The research, published August 21, highlights stablecoins’ growing role in U.S. debt markets and the broader global financial system.

Stablecoins’ influence on Treasury demand

Stablecoins such as those issued by Circle and Tether are typically backed by short-term U.S. government securities.

According to Coinbase, if current growth trends persist, issuers could need to acquire approximately $5.3 billion in Treasury bills each week.

This heightened demand may shave two to four basis points off three-month Treasury yields, a notable impact in the $6 trillion money market where minor moves affect borrowing costs for institutions.

Coinbase also cautioned about potential risks.

The report modeled an event where a $3.5 billion outflow in under a week would force rapid Treasury sales, potentially straining market liquidity.

Regulatory developments and risk controls

The report underscores how new regulation, including the GENIUS Act, is set to shape the sector.

The GENIUS Act, taking effect in 2027, requires stablecoin issuers to maintain full reserves, submit to independent audits, and provide bankruptcy protections to holders.

Coinbase analysts noted:

“The framework should reduce the chance of destabilizing runs.”

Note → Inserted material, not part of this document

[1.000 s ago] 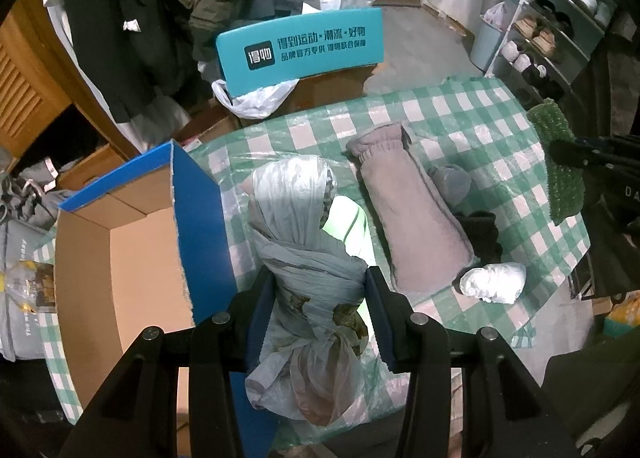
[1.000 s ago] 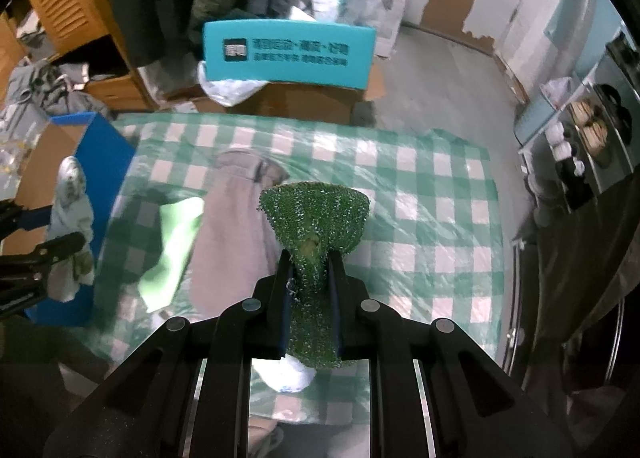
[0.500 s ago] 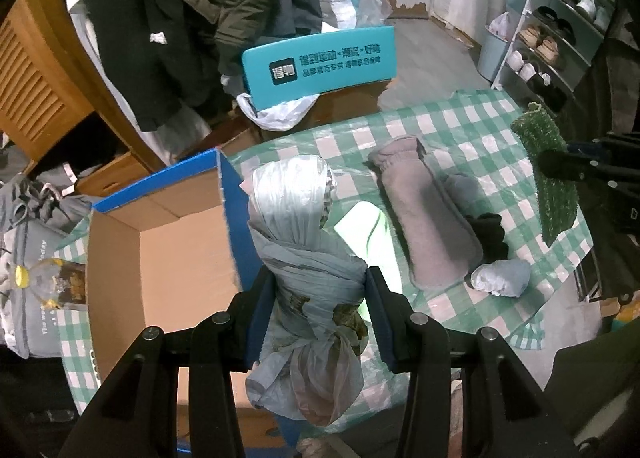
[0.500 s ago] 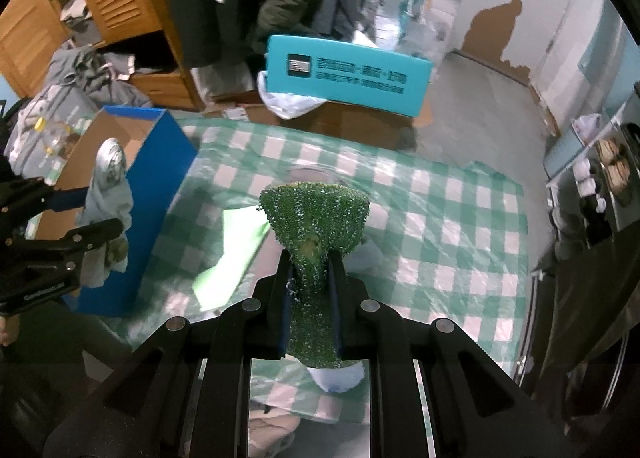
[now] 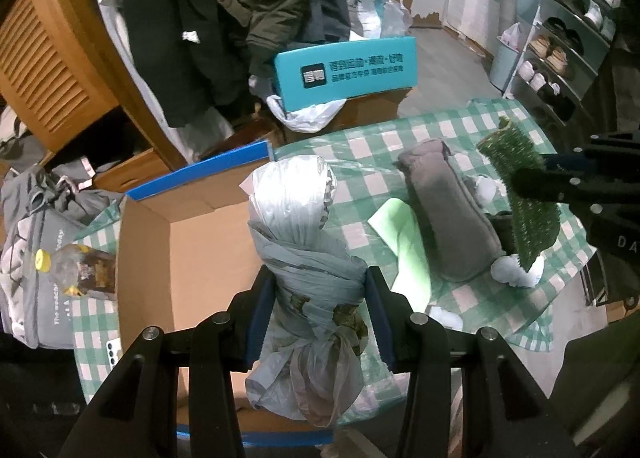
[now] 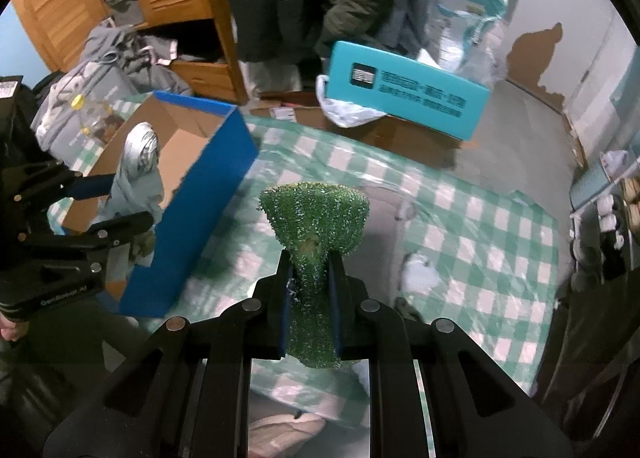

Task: Organize soft objects
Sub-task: 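Carry the green pad and grey bundle over the box and open both tools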

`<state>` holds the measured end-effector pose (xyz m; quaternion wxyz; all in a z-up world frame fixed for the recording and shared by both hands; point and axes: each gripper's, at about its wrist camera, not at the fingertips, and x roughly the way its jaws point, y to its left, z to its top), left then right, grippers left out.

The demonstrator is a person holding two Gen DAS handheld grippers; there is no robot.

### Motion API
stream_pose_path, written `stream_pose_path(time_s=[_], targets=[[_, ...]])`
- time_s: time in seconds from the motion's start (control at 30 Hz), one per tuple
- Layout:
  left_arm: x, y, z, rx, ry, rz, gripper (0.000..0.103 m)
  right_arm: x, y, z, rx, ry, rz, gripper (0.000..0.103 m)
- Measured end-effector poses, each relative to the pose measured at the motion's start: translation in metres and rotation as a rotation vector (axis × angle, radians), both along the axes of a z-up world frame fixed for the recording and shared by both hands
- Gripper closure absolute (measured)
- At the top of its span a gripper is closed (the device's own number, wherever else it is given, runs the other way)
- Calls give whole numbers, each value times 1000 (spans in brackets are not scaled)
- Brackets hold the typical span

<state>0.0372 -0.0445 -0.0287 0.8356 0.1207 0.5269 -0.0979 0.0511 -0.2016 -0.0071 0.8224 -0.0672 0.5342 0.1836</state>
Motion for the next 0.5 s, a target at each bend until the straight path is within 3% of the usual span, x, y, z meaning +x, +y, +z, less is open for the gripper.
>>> stream_pose_path(time_s=[0.5], targets=[[-3, 62, -6, -14, 8, 91, 57, 12, 86, 1, 19, 19, 129, 88]])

However, the law stops short of granting stablecoin issuers access to Federal Reserve liquidity, maintaining a degree of separation from traditional banking safeguards.

Stablecoins move beyond trading

Coinbase emphasized that stablecoins are now widely used as payment rails and settlement tools, not just for trading.

As adoption compounds, their influence could further alter U.S. government debt market dynamics, extending well beyond the digital asset ecosystem.